We can decide which strategy to use by tuning argument
tmb_method
. The default value is “median”, which uses the
median over all samples asthreshold. Here, we set it to “>10” to
stick to the mentioned best practices.
x = cox_fit(x = x,
tumor_type = 'PAAD',
gene = 'KRAS',
survival_time = 'OS_MONTHS',
survival_status = 'OS_STATUS',
covariates = c('age', 'sex', 'tmb'),
tmb_method = ">10")
#> Call:
#> survival::coxph(formula = formula %>% stats::as.formula(), data = data %>%
#> as.data.frame())
#>
#> coef exp(coef) se(coef) z p
#> groupMutant KRAS with AMP 0.64182 1.89993 0.13697 4.686 2.79e-06
#> groupMutant KRAS without AMP 0.12834 1.13693 0.13628 0.942 0.34634
#> AGE_AT_SEQUENCING>67 0.01184 1.01192 0.06852 0.173 0.86275
#> SEXMale 0.18967 1.20885 0.06826 2.779 0.00546
#> TMB_NONSYNONYMOUS> 10 -0.11698 0.88960 0.29297 -0.399 0.68968
#>
#> Likelihood ratio test=66.73 on 5 df, p=4.896e-13
#> n= 1351, number of events= 873
#> (4 observations deleted due to missingness)

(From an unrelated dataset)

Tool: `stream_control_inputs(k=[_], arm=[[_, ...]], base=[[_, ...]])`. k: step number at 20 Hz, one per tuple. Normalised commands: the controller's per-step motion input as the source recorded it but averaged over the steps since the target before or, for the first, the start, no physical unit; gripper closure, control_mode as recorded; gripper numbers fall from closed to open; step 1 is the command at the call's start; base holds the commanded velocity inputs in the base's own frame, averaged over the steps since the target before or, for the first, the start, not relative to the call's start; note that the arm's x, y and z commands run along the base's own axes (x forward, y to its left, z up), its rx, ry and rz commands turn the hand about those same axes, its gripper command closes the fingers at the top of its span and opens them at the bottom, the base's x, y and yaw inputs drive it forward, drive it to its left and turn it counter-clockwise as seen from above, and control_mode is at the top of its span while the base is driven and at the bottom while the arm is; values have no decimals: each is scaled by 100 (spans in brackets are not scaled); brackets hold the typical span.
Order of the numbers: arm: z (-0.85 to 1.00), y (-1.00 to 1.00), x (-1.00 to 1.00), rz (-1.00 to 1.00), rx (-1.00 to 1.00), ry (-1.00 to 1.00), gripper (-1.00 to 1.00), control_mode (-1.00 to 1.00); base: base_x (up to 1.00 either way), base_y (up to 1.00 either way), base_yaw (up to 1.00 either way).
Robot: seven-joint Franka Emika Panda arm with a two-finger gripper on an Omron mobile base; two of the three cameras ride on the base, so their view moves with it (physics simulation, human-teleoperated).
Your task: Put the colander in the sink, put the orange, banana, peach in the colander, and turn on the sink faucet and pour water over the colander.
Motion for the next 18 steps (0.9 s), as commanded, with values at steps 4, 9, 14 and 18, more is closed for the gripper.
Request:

This analysis reveals that, whereas KRAS mutation alone (without amplification) is not enough, the presence of amplification significantly increases the hazard ratio (HR = 1.41, p-value = 0.012) with respect to the WT group. Moreover, tumor mutational burden (TMB_NONSYNONYMOUS) also gives a significant albeit weak contribution, as patients with more than 4 non-synonymous mutations (median TMB_NONSYNONYMOUS) emerge as being more at risk (HR = 1.16, p-value = 0.038).
4.2.4 Visualising survival analysis
Kaplan-Meier estimation and multivariate Cox regression can be
visualized straightforwardly using the
plot_survival_analysis
function:
plot_survival_analysis(x = x,
tumor_type = 'PAAD',
gene = 'KRAS')
#> Joining with `by = join_by(var)`
#> Joining with `by = join_by(var)`
#> Warning: Removed 2 rows containing missing values or values outside the scale range
#> (`geom_point()`).
#> Warning: Removed 2 rows containing missing values or values outside the scale range
#> (`geom_rect()`).
#> Warning: Removed 2 rows containing missing values or values outside the scale range
#> (`geom_point()`).
#> Warning: Removed 1 row containing missing values or values outside the scale range
#> (`geom_point()`).
#> Warning: Removed 1 row containing missing values or values outside the scale range
#> (`geom_rect()`).
#> Warning: Removed 1 row containing missing values or values outside the scale range
#> (`geom_point()`).
The plot displays Kaplan-Meier survival curves and risk table, and a forest plot for Cox multivariate regression coefficients, highlighting in red the covariates that have a statistically significant contribution to differences in hazard risks.